**TASK DESCRIPTION**
Counting task for the data below: how many lines hold the word "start"? Answer with the number only.

**SUPPLIED DATA**
☆ ☆ ☆

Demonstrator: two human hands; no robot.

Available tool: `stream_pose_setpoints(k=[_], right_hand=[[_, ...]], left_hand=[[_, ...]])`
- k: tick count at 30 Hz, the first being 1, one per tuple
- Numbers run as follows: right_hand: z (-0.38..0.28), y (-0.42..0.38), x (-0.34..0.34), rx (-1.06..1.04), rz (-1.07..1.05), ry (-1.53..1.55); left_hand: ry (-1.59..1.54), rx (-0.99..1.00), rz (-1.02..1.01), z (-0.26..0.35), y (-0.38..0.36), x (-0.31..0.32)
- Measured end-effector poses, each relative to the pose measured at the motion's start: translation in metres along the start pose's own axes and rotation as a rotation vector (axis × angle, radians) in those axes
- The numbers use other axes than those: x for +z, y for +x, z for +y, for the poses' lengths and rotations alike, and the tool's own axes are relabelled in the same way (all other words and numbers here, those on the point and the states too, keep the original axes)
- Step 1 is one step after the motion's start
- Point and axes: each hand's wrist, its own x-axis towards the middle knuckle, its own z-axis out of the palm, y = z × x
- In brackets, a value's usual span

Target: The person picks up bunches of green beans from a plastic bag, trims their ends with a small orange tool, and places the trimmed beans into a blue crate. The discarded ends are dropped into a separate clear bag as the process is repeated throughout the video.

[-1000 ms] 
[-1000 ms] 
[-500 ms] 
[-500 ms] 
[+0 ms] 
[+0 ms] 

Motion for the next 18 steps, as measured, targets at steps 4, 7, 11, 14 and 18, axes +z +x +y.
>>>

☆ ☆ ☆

**FINISHED TASK**
2